Sunday, December 13, 2009

Jesse James Meets Frankenstein's Daughter

Jesse James Meets Frankenstein's Daughter, 1966, Embassy Pictures, 88 minutes, color. Directed by William Beaudine. Starring John Lupton as Jesse James, Narda Onyx as Dr. Maria Frankenstein, Estelita as Juanita Lopez, Cal Bolder as Hank Tracy/Igor, and Jim Davis as Marshall MacPhee. Rating: Four and one-half stars out of 10.

In the mid-60s Embassy Pictures produced an odd duo: Billy the Kid versus Dracula and Jesse James Meets Frankenstein's Daughter. THEY WERE NOT COMEDIES, for which we should be thankful for, since they are much funnier as straight western/horror melodramas. Billy the Kid Versus Dracula is a little better, primarily because John Carradine overacts in a campy manner as the vampire. I doubt that these films played beyond the Saturday matinee level, if at all. Any web surfers know?

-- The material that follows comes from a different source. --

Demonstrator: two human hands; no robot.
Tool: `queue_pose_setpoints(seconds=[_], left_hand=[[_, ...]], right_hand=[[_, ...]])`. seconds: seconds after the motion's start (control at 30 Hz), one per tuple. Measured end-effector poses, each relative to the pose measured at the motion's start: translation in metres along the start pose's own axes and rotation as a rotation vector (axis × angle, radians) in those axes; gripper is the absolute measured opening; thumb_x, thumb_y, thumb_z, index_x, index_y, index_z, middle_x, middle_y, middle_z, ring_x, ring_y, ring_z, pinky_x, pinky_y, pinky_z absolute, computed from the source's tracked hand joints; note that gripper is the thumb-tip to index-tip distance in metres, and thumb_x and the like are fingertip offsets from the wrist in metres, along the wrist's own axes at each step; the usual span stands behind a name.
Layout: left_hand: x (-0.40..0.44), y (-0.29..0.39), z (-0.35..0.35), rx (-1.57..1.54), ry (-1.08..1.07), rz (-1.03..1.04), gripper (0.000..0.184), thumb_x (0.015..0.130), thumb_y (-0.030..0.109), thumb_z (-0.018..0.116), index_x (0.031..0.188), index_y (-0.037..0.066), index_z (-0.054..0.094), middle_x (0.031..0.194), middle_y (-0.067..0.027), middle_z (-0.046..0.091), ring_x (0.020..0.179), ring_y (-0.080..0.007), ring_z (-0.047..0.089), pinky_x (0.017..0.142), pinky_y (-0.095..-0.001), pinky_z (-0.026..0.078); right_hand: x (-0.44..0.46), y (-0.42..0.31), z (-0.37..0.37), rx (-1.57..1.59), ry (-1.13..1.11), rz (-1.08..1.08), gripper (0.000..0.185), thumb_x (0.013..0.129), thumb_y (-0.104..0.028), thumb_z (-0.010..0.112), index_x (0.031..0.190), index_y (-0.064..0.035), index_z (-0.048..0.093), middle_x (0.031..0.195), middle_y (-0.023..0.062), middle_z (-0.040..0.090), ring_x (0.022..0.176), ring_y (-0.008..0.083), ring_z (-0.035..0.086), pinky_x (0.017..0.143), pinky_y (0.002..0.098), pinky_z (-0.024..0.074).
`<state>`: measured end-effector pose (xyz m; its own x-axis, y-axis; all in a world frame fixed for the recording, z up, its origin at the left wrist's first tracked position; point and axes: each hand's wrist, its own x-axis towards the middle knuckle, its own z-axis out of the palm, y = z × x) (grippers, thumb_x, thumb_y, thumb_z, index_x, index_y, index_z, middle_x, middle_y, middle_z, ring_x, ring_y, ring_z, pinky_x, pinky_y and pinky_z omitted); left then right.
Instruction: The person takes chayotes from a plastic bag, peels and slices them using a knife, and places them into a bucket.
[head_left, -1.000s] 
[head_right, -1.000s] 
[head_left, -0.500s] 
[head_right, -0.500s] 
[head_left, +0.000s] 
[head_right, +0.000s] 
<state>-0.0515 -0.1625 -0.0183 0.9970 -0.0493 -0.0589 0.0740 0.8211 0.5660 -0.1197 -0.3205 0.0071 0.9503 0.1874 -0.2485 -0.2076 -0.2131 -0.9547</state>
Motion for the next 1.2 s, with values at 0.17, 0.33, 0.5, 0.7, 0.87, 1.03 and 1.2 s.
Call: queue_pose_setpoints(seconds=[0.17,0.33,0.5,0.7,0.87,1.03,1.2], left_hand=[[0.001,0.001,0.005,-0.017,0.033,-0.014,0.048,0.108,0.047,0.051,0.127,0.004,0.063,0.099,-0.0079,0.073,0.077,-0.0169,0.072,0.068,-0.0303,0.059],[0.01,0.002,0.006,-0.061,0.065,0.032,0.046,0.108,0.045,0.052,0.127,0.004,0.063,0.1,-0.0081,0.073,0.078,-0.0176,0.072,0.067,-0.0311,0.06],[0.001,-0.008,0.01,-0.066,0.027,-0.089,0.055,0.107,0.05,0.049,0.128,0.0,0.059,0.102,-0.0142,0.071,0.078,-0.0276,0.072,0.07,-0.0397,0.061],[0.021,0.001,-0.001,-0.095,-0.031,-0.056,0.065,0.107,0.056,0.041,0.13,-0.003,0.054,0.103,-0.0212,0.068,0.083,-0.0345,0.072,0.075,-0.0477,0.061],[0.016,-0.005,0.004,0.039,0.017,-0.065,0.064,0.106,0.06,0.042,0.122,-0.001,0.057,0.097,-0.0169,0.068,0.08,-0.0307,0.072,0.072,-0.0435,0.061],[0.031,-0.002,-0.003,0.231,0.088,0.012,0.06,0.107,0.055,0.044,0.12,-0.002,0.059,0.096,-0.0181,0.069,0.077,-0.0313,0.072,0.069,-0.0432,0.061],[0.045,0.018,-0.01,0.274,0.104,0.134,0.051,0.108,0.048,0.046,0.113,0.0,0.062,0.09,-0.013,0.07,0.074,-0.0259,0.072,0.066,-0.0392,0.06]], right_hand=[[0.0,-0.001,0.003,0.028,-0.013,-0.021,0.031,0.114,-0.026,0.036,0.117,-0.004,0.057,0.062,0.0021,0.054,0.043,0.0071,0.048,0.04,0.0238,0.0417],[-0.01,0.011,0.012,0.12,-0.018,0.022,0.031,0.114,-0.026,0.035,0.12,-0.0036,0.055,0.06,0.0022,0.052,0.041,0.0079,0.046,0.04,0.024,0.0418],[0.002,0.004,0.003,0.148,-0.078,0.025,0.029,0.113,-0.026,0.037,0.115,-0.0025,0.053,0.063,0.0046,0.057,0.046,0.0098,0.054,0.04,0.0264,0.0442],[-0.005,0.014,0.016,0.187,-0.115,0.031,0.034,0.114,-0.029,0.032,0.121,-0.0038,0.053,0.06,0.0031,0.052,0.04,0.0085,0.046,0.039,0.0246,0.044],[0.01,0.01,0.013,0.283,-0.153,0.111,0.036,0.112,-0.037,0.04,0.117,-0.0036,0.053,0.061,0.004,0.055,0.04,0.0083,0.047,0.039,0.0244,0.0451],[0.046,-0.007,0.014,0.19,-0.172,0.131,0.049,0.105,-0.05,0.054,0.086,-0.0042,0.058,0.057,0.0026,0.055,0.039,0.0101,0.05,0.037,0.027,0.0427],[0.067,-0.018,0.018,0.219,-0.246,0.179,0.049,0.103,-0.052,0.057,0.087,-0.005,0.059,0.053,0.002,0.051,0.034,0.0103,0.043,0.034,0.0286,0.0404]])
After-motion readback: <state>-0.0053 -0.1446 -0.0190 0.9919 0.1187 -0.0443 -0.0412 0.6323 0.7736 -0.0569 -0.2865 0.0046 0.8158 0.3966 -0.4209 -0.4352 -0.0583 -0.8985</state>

Except for the many chuckles at the horrendous dialogue and ultra-cheap special effects, Jesse James Meets Frankenstein's Daughter is a pretty wretched but fun film. The plot? Dr. Maria Frankenstein and her cowed brother Rudolph are hiding out in the Wild West trying to resurrect the dead without success. They are, however, scaring the entire countryside, which seems to consist of only an aging Mexican diva named Juanita (Estelita) and her stereotypical parents. Soon arrives James (Lupton) and his big sidekick Hank Tracy (Bolder), who has been wounded. They're on the run, and Maria agrees to help Hank, but she plans on using him as a guinea pig for an artificial brain. Maria at first tries to seduce Jesse, but he rebuffs her so she tries to have him killed. After Hank becomes the monster, she changes his name to Igor, and has him kill her brother. Somewhere in this mess Jesse and Juanita fall in love and Maria is foiled in her plans.

If this film was black and white and had more unique dialogue, you'd swear it was an Ed Wood film. The laboratory in the film rivals that which was used in Bride of the Monster for bargain basement props. The acting is horrendous. The dialogue is all cliches, conveyed with eye-rolling melodrama. However, the one bright spot is Onyx as Dr. Maria Frankenstein. She plays her role with a kind of mad gleefulness. Her expressions, particularly her eyes, are those of a full-fledged loonie. TV actress Onyx, who was in the 1960s sitcom The Beverly Hillbillies, was born for this role. Bolder, who was a Southern California cop, as Jesse's sidekick Hank turned Igor is portrayed as an imbecile, although it's debatable as to whether that was the script's intention or the result of Mr. Bolder's acting skills.

This film if seen, is best viewed as a midnight offering at a party. In fact, I recently saw it at 1 a.m. in Utah on a tiny St. George station as the offering to the Retro Television Network show "Offbeat Cinema." It will provide some laughs for midnight fans. Some trivia: Estelita died of influenza soon after the film was completed. Lupton, who played Jesse James was a veteran character actor who played mainly TV roles. He was on several Gomer Pyle USMC episodes playing various officers. Jesse James Meets Frankenstein's Daughter can be watched on the Web. Watch the trailer for it and Billy the Kid Versus Dracula above!

-- Doug Gibson

1 comment:

Anonymous said...

I just happened to be browsing Planninecrunch and happened upon your critique of JESSE JAMES MEETS FRANKENSTEIN'S DAUGHTER. I have a tenuous quasi-connection with JJMFD. Remeber that '80's sitcom, "ALICE?" I attended the final taping and wrap party at Warner Brothers Studio, as the guest of a guest of Marvin Kaplin who played a telephone man. I had the pleasure of having a long conversation with Kaplin and one of his other guests, Narda Onyx. We talked about various Show Biz topics such as Marvin's career in early live TV. Eventually we got around to JJMFD and Narda, whom I found extremely likable, asked me if I had seen it. I said I had, and she asked what I thought of it. I told her quite honestly that I thought it was a stupid film, but very well acted. Surprisingly, she totally agreed with me. My friend stole the OPEN sign from the front window of Mel's Diner. I still have it.